Re: Not able to see registered table records and Pyspark not working

IT CTO Wed, 08 Jul 2015 23:00:07 -0700

Does this means that everyone who wants pySpark to work should use this
option in the build from now on or is that going to be the default like
spark 1.4 ?
Eran


On Thu, Jul 9, 2015 at 12:14 AM moon soo Lee <[email protected]> wrote:

> If your source code is older than 3 days? Because of -Ppyspark is merged
> about 3 days ago.
>
> Thanks,
> moon
>
>
> On Wed, Jul 8, 2015 at 1:58 PM Vadla, Karthik <[email protected]>
> wrote:
>
>>  I’m using this .zip https://github.com/apache/incubator-zeppelin
>>
>>
>>
>> Thanks
>>
>> Karthik
>>
>>
>>
>> *From:* moon soo Lee [mailto:[email protected]]

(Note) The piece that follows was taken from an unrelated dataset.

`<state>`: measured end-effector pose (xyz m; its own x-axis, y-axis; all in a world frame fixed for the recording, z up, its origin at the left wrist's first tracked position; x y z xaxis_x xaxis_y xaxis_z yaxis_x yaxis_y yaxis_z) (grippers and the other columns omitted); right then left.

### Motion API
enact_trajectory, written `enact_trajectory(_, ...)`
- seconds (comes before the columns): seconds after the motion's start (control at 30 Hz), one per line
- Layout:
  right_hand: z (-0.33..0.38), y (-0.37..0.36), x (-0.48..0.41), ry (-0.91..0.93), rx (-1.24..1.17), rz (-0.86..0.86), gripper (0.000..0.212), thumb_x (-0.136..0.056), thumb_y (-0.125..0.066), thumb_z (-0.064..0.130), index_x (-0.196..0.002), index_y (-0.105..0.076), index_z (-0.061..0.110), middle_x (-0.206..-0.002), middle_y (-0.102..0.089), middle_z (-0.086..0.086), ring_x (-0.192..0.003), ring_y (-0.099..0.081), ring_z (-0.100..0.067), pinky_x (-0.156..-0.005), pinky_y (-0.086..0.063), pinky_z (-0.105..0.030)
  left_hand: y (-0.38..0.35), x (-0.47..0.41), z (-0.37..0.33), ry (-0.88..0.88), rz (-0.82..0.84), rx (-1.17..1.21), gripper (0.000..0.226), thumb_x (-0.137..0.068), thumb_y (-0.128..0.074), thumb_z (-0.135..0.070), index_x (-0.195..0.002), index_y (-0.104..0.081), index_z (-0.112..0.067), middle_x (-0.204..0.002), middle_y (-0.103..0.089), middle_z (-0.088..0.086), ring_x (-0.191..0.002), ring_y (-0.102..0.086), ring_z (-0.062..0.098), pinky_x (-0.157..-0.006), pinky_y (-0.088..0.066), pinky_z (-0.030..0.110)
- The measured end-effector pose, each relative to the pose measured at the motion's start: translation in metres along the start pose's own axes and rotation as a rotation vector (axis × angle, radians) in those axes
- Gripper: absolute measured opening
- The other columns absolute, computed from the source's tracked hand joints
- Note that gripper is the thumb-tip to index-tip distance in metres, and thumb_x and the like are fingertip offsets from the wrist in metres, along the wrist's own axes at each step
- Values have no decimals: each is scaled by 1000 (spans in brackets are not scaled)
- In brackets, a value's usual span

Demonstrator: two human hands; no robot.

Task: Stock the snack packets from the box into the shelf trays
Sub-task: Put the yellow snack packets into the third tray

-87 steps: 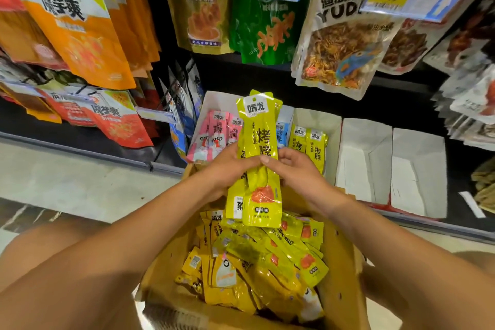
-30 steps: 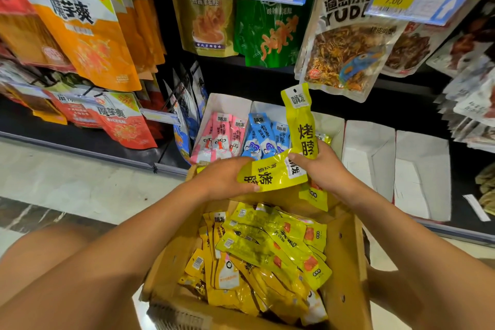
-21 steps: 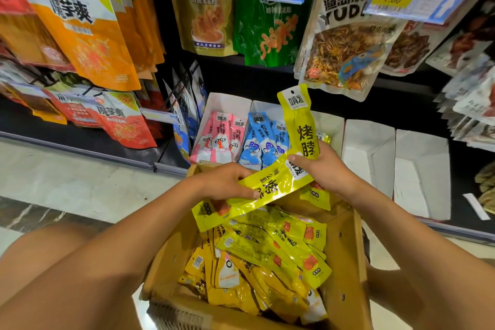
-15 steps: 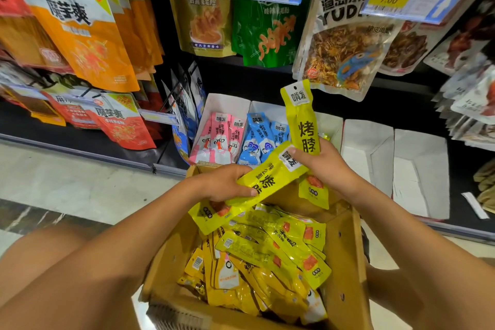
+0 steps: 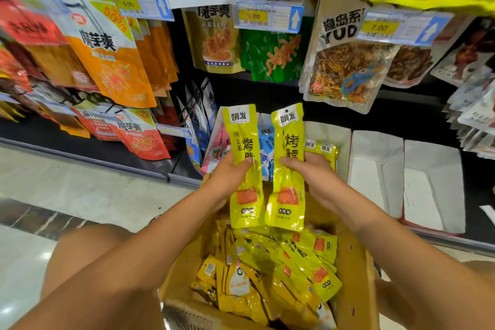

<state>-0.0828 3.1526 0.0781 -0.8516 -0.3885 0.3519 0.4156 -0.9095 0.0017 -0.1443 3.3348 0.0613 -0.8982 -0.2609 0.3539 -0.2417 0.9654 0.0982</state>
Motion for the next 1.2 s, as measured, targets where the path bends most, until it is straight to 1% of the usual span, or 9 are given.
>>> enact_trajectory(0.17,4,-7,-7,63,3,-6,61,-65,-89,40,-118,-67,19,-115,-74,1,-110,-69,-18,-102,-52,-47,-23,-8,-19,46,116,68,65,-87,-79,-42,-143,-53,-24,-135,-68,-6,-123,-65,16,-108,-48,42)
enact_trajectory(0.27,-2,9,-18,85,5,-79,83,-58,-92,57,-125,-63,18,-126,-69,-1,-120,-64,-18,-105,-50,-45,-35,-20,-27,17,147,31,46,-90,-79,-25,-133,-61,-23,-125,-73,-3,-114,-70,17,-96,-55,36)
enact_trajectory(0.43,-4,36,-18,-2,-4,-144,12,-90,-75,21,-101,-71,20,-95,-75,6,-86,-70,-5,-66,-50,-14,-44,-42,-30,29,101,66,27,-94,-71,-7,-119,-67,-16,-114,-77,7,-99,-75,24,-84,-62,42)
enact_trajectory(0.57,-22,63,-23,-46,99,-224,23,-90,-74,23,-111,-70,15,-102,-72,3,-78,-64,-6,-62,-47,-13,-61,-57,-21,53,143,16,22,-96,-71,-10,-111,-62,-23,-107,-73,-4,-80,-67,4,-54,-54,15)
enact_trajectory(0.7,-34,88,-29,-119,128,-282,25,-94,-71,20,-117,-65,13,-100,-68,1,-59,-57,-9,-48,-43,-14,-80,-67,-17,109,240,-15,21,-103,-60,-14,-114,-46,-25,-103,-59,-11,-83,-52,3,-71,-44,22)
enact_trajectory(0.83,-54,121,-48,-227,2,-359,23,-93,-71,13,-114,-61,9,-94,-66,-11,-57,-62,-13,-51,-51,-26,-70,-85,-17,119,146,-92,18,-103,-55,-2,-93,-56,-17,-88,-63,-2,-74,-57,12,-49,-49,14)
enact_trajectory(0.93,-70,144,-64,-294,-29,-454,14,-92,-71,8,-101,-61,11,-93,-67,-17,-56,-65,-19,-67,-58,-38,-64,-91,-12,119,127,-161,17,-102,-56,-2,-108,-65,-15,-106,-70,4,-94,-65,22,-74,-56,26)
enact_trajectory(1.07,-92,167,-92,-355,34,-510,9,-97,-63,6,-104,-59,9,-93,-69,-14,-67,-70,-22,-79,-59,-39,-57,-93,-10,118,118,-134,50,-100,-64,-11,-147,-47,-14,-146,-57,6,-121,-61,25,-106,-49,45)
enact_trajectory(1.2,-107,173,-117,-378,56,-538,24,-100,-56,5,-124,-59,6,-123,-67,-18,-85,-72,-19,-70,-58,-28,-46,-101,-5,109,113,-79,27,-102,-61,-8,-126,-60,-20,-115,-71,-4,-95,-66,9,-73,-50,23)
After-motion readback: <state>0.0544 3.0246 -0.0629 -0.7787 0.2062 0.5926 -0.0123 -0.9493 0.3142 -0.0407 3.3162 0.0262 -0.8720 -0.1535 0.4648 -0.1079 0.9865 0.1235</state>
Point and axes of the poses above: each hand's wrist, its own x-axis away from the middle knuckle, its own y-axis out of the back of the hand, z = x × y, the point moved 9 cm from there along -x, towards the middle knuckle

>> *Sent:* Wednesday, July 8, 2015 1:37 PM
>> *To:* [email protected]
>> *Subject:* Re: Not able to see registered table records and Pyspark not
>> working
>>
>>
>>
>> Are you building on latest master?
>>
>> On Wed, Jul 8, 2015 at 1:34 PM Vadla, Karthik <[email protected]>
>> wrote:
>>
>>  Hi Moon,
>>
>>
>>
>> Yeah I tried below command. The build was successful, but at the end I
>> got warning message as below
>>
>> [WARNING] The requested profile "pyspark" could not be activated because
>> it does not exist.
>>
>>
>>
>>
>>
>> Pyspark exists on machine. Do I need to anything further.
>>
>>
>>
>> Thanks
>>
>> Karthik
>>
>> *From:* moon soo Lee [mailto:[email protected]]

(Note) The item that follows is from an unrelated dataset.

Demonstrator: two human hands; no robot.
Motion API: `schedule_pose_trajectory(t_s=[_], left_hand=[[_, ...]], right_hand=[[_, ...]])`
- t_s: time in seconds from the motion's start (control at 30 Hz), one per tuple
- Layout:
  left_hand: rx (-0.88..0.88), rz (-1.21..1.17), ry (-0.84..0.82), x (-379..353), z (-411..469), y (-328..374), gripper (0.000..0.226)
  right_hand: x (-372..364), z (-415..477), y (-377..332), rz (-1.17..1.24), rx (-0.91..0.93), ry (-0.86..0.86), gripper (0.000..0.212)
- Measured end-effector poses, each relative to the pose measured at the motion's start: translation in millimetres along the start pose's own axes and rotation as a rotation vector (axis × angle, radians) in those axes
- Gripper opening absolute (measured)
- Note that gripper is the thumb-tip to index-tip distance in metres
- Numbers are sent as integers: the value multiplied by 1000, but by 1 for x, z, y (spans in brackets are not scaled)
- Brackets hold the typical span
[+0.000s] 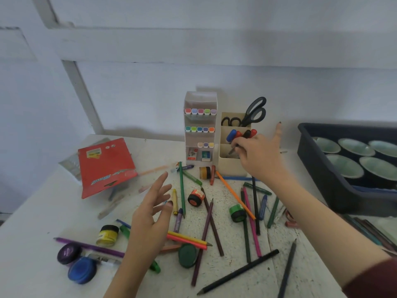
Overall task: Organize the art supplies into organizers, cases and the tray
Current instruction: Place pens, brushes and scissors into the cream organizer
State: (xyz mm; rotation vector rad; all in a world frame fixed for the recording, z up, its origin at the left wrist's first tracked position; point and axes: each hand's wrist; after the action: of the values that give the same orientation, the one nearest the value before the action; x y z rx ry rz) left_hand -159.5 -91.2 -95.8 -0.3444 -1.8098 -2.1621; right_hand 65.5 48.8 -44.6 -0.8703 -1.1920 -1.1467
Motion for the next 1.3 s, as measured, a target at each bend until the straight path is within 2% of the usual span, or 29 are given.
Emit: schedule_pose_trajectory(t_s=[0.27,0.57,0.7,0.87,1.03,1.3], left_hand=[[-5,22,-31,5,-1,-5,62],[0,16,-55,12,2,-10,59],[4,-4,-40,16,2,-14,58],[9,-21,-33,20,4,-18,56],[-6,-24,-28,17,7,-16,53],[-59,107,-149,4,5,-8,41]], right_hand=[[2,-5,-1,-148,-61,-66,34],[2,-14,-1,-148,-154,-61,24],[4,-19,2,-133,-192,0,23],[7,-21,3,-183,-221,-26,27],[5,-27,7,-126,-168,-13,26],[-2,-80,14,147,-63,209,31]])
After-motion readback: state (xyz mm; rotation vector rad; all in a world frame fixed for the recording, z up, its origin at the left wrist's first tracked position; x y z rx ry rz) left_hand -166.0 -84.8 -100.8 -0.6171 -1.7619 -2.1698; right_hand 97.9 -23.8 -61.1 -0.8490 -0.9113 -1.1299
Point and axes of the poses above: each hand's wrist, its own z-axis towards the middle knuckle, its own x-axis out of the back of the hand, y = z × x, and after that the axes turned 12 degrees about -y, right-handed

>> *Sent:* Wednesday, July 8, 2015 10:58 AM
>>
>>
>> *To:* [email protected]
>> *Subject:* Re: Not able to see registered table records and Pyspark not
>> working
>>
>>
>>
>> Hi
>>
>>
>>
>> I was meaning adding -Ppyspark profile, like
>>
>>
>>
>> *mvn clean package -Pspark-1.3 -Ppyspark -Dhadoop.version=2.6.0-cdh5.4.0
>> -Phadoop-2.6 –DskipTests *
>>
>> Thanks,
>>
>> moon
>>
>> On Wed, Jul 8, 2015 at 10:43 AM Vadla, Karthik <[email protected]>
>> wrote:
>>
>>  Hi Moon,
>>
>>
>>
>> You mean to say I need to build something like this.
>>
>> *mvn clean package -Ppyspark-1.3 -Dhadoop.version=2.6.0-cdh5.4.0
>> -Phadoop-2.6 –DskipTests*
>>
>>
>>
>> I have built my zeppelin with below command previously
>>
>> *mvn clean package -Pspark-1.3 -Dhadoop.version=2.6.0-cdh5.4.0
>> -Phadoop-2.6 –DskipTests*
>>
>>
>>
>>
>>
>> Thanks
>>
>> Karthik
>>
>> *From:* moon soo Lee [mailto:[email protected]]

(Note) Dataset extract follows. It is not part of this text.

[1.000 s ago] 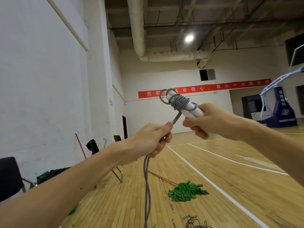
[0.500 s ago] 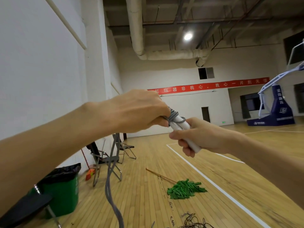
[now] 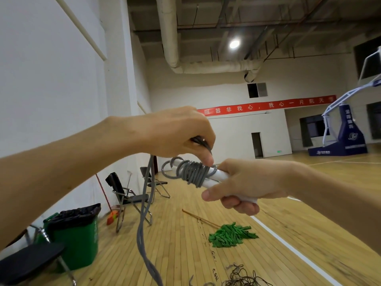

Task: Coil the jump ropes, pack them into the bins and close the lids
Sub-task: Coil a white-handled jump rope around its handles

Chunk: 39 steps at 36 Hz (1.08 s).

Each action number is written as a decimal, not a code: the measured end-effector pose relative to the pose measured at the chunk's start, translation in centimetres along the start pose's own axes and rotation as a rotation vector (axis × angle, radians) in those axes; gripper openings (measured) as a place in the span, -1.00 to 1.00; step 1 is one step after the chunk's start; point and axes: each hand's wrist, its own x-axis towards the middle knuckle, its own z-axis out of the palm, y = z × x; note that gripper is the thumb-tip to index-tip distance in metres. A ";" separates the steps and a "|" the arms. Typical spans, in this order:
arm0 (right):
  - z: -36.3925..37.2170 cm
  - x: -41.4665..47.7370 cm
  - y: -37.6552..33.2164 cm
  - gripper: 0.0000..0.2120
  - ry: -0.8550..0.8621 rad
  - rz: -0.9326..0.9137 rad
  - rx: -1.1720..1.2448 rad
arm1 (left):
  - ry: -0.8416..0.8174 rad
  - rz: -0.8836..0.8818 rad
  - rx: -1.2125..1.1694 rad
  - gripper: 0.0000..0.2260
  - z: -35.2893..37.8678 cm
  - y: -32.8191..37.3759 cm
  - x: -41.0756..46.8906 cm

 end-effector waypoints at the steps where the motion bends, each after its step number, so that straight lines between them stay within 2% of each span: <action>1: 0.0 -0.2 -0.1 -0.76 -0.002 0.002 -0.037 | -0.007 0.001 -0.024 -0.80 -0.1 0.3 -0.1; 6: 0.3 -0.9 -0.8 -0.75 0.003 0.010 -0.212 | -0.124 -0.071 -0.297 -0.71 -0.2 0.8 0.2; 12: 1.3 -1.4 -1.3 -0.71 -0.017 -0.034 -0.330 | -0.270 -0.073 -0.605 -0.79 -0.3 0.5 -0.3; 19: 1.6 -1.9 -1.6 -0.71 0.007 -0.137 -0.329 | -0.335 -0.116 -0.920 -0.93 0.6 -0.6 -1.4; 24: 1.3 -2.2 -2.1 -0.76 -0.057 -0.240 -0.249 | -0.359 -0.060 -1.231 -0.77 2.0 -1.2 -2.4; 29: 1.1 -2.1 -2.0 -0.85 -0.113 -0.307 -0.102 | -0.311 0.062 -1.498 -0.82 3.7 -1.5 -2.3; 32: 0.8 -1.9 -1.6 -0.88 -0.065 -0.331 -0.008 | -0.218 0.005 -1.660 -0.80 4.6 -1.4 -2.7; 34: 0.6 -1.8 -1.5 -0.90 -0.024 -0.351 0.056 | -0.120 -0.043 -1.630 -0.82 5.0 -1.2 -3.3; 36: 0.5 -1.5 -1.5 -0.81 0.019 -0.371 0.131 | -0.043 -0.105 -1.496 -0.71 5.6 -1.0 -3.6; 37: 0.4 -1.4 -1.5 -0.77 0.036 -0.373 0.158 | -0.008 -0.160 -1.451 -0.66 5.9 -1.0 -3.6; 39: 0.4 -1.1 -1.3 -0.80 0.059 -0.368 0.162 | 0.070 -0.306 -1.407 -0.70 6.5 -1.4 -3.5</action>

>> *Sent:* Wednesday, July 8, 2015 10:20 AM
>> *To:* [email protected]
>> *Subject:* Re: Not able to see registered table records and Pyspark not
>> working
>>
>>
>>
>> Hi,
>>
>>
>>
>> If you build latest master branch with -Ppyspark maven profile, it'll
>> help pyspark work without setting those environment variables.
>>
>> Hope this helps.
>>
>>
>>
>> Best,
>>
>> moon
>>
>>
>>
>> On Tue, Jul 7, 2015 at 3:47 PM Vadla, Karthik <[email protected]>
>> wrote:
>>
>>  Hi All,
>>
>>
>>
>> This part is commented in *zeppelin-env.sh* in my conf folder.
>>
>>
>>
>> # Pyspark (supported with Spark 1.2.1 and above)
>>
>> # To configure pyspark, you need to set spark distribution's path to
>> 'spark.home' property in Interpreter setting screen in Zeppelin GUI
>>
>> # export PYSPARK_PYTHON          # path to the python command. must be
>> the same path on the driver(Zeppelin) and all workers.
>>
>> # export PYTHONPATH              # extra PYTHONPATH.
>>
>>
>>
>> Can you anyone help how to setup those.
>>
>>
>>
>> Appreciate your help.
>>
>>
>>
>> Thanks
>>
>> Karthik
>>
>>
>>
>> *From:* Vadla, Karthik [mailto:[email protected]]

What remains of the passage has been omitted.